PROBLEM TO BE SOLVED: To provide a load control device which allows a sensor, a control circuit, or the like to stably obtain operating power and can be reduced in size and cost.SOLUTION: A switch device 5 is provided in series with a load 2 and a power source 1 and, in response to input of a control signal from a control unit 10, turns on to allow power of the power source to be supplied to the load,. An operating power supply unit 6 is provided in parallel with the switch device, and is charged with power of the power source when the switch device is turned off. A charge control unit 12 monitors a voltage value of the operating power supply unit and turns off the switch device in a short time if the voltage value becomes lower than a predetermined value, thereby charging the operating power supply unit with power of the power source.

Description

  One embodiment of the present invention relates to a load control apparatus that can control operation, stop, and the like of a load and obtains its own operation voltage from power supplied to the load.

  Conventionally, as a switch device, an electronic device that controls blinking, dimming, etc. of a lighting load according to a control signal such as a sensor such as a human sensor or an illuminance sensor, a timer, or a dimming signal has been proposed. Yes. For example, Patent Document 1 discloses a two-wire electronic switch device that controls a lighting load by a timer.

  In the switch device of Patent Document 1, a self-holding type switching element composed of a triac is provided between a pair of terminals connected in series with an AC power source and a load. Further, an input terminal of a full-wave rectifier is connected in series with a time constant circuit connected to the gate of the switching element, and a switching element such as a thyristor is provided between the output terminals of the full-wave rectifier. Therefore, when a switching element such as this thyristor is turned on by a control signal from a timer or the like, a time constant circuit acts via a full-wave rectifier, and a self-holding type switching element composed of a triac is turned on. When the triac is turned on, power is supplied to the lighting load via the triac, and the lighting load is turned on. Conversely, when there is no control signal, the triac never turns on, and the lighting load is turned off.

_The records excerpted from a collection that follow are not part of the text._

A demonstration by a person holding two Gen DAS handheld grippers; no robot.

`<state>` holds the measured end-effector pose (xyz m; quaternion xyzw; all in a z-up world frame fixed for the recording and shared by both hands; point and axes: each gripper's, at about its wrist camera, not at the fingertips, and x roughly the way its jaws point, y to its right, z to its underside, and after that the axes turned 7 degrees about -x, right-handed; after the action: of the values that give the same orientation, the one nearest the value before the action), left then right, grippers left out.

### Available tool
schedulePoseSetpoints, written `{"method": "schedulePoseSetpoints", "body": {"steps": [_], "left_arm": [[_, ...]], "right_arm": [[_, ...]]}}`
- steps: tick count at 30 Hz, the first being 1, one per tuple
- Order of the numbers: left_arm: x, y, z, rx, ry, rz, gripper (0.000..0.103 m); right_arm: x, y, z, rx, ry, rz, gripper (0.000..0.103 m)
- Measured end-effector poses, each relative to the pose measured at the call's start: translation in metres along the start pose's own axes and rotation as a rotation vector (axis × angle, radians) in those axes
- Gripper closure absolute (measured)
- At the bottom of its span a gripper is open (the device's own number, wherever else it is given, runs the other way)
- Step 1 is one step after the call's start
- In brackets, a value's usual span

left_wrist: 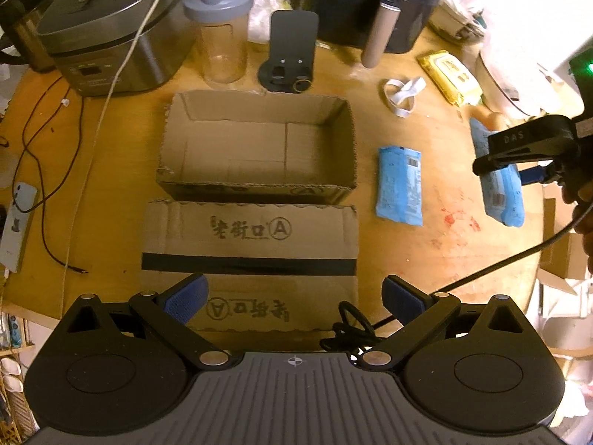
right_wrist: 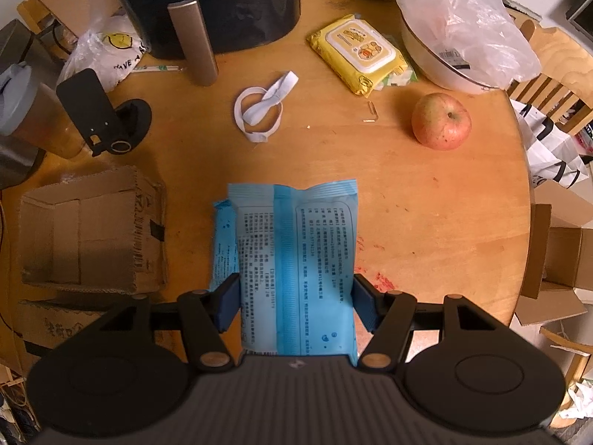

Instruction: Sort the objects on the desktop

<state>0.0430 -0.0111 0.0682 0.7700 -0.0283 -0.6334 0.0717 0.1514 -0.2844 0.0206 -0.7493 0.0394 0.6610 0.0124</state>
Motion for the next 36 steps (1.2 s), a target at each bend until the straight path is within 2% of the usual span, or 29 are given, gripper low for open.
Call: {"method": "schedulePoseSetpoints", "body": {"steps": [18, 36], "left_arm": [[0.004, -0.049, -0.015, -0.103, 0.023, -0.058, 0.000], [0.009, -0.079, -0.028, -0.122, 0.003, -0.086, 0.000]], "right_arm": [[-0.001, -0.044, -0.017, -0.062, 0.018, -0.012, 0.040], [0.008, -0.083, -0.032, -0.092, 0.007, -0.016, 0.040]]}}
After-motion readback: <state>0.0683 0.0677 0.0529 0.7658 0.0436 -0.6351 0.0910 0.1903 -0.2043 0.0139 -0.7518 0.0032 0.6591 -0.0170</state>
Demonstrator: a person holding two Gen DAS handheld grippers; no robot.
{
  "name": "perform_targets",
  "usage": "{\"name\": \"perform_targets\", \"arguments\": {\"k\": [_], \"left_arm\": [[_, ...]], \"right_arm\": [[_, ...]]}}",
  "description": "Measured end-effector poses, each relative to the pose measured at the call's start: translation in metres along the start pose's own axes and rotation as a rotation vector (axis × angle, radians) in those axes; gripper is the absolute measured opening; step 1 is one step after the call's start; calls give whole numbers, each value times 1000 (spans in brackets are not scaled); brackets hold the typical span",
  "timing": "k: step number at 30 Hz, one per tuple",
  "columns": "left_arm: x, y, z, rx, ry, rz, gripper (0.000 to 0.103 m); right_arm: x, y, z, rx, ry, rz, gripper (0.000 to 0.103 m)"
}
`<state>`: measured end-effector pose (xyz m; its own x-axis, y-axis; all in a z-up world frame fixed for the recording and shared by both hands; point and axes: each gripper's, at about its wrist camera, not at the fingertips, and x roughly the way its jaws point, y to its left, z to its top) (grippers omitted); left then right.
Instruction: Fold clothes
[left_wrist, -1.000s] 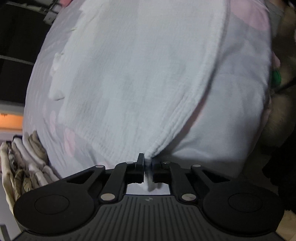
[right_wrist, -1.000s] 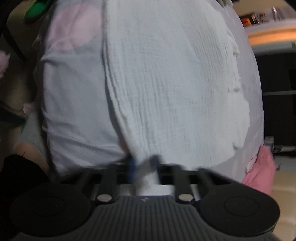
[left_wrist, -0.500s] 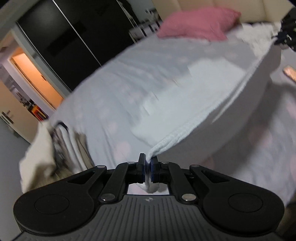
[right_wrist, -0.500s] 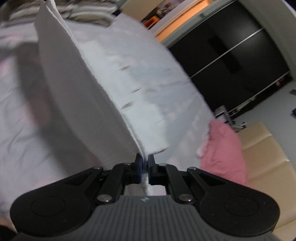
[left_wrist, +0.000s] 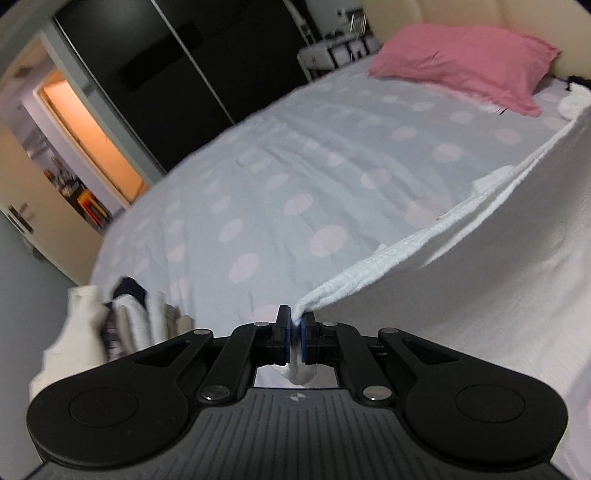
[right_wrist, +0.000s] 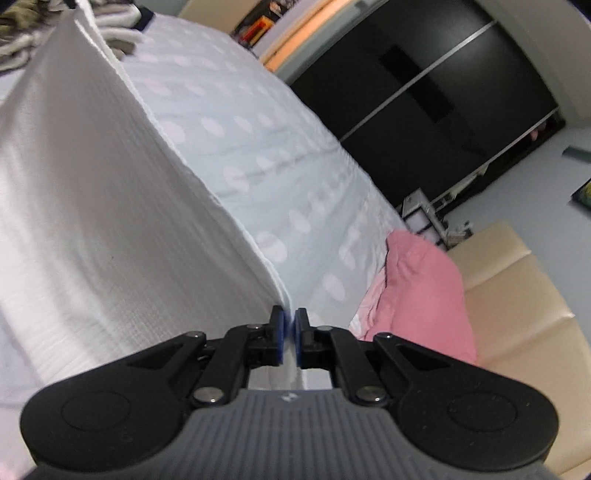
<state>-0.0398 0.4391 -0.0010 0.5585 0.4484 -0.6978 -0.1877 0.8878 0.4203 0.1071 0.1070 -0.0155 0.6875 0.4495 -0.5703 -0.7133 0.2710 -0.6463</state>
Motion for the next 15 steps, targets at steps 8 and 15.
{"name": "perform_targets", "arguments": {"k": [8,15], "left_arm": [[107,9,-5,-110,98,-53,3],[152,5,-22,-121,137,-82,8]], "right_arm": [[134,-7,-3,99,143,33,3],[203,-22,-21,394,189,155,7]]}}
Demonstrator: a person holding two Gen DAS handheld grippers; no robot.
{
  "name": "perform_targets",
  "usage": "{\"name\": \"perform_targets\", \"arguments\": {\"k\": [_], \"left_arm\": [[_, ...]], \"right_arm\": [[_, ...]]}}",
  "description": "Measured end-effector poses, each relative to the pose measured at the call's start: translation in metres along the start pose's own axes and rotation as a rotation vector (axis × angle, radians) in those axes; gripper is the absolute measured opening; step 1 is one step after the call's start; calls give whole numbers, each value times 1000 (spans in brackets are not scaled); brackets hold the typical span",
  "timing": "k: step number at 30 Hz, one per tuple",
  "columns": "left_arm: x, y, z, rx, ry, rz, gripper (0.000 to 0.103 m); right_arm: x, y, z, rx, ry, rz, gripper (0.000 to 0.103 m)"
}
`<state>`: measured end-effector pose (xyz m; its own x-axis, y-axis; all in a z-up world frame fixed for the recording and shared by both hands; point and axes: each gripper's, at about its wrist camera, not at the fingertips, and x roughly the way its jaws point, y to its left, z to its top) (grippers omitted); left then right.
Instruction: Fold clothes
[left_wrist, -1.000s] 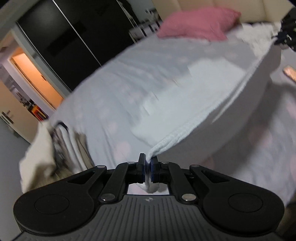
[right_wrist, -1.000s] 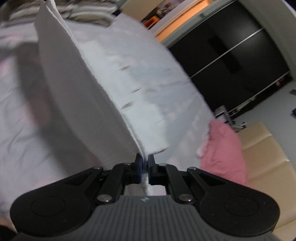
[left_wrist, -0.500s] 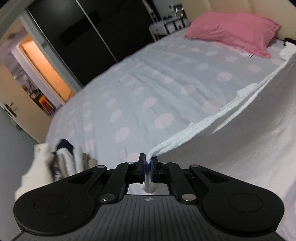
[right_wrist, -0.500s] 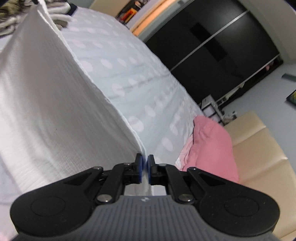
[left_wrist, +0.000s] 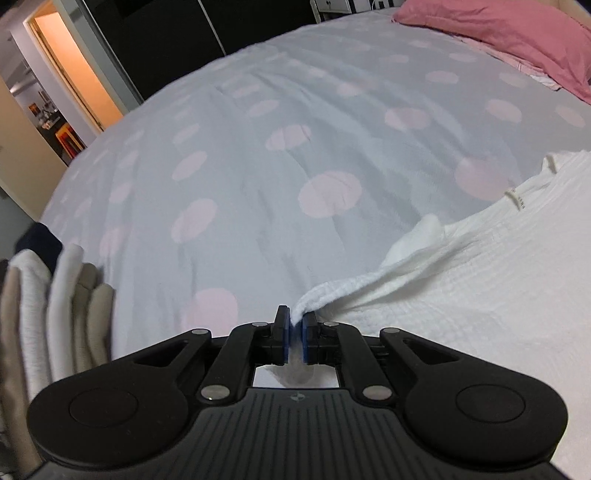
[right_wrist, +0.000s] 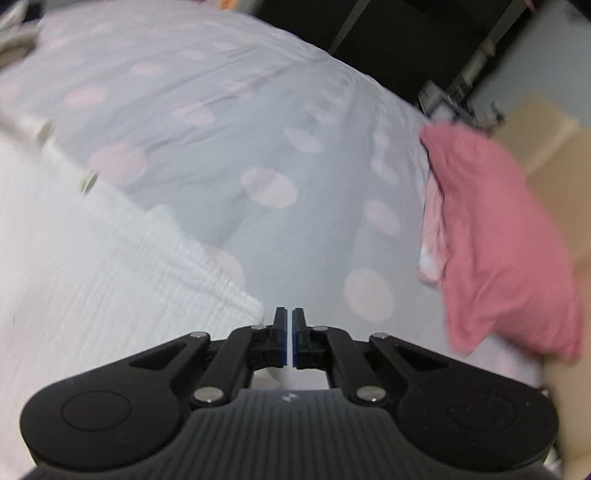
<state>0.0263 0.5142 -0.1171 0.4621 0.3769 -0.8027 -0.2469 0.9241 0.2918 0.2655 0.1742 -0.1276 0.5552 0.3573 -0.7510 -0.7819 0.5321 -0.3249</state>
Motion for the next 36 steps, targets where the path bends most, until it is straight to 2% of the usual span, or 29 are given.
{"name": "perform_targets", "arguments": {"k": [2,4,5,9,11,12,13,16,19,23,27,31,34,36], "left_arm": [[6,1,-3,-3,3,-7,8],[10,1,-6,-10,8,-13,8],[11,1,-7,-18,9,-17,8],[18,0,-3,-36,15,-18,8],[17,1,-2,-48,13,-13,8],[15,1,-1,-56,9,-9,8],[12,2,-1,-65,4,-7,6],[-1,5,0,-88,-24,-13,4],[-17,7,2,-89,-57,-16,4],[-26,10,12,-113,-76,-21,3],[-12,1,25,-101,-85,0,3],[15,-8,30,-110,-42,5,4],[25,-9,27,-128,-22,0,16],[25,-7,24,-138,-28,3,33]], "right_arm": [[9,-16,-2,138,-10,88,12],[19,-28,-4,262,1,159,36],[24,-31,-7,313,10,182,40],[49,-38,-14,500,37,241,42],[60,-39,-19,600,55,287,38],[66,-39,-22,650,64,309,26],[65,-39,-23,678,51,313,2],[43,-32,-23,673,-52,259,3],[15,-28,-20,616,-111,226,3],[-24,-40,-22,626,-195,179,3],[-35,-52,-23,629,-212,121,3],[-11,-49,-23,615,-167,80,3],[8,-43,-26,615,-126,81,3],[18,-41,-27,611,-98,97,5]]}}
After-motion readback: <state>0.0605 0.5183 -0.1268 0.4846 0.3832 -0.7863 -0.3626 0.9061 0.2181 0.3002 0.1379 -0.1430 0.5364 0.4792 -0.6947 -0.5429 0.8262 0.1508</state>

  Moreover, in patent document 1, the power supply circuit part provided between the output terminals of a full-wave rectifier is charged with the alternating current power supply input via the said full-wave rectifier during the period when a triac is OFF. It is comprised so that. That is, during the period when the load is lit by a control signal from a timer or the like, it is a low voltage period at the time of rising of the AC power supply voltage half cycle and before the thyristor is turned on (that is, the triac is turned on) The power supply circuit portion can be charged in the previous period).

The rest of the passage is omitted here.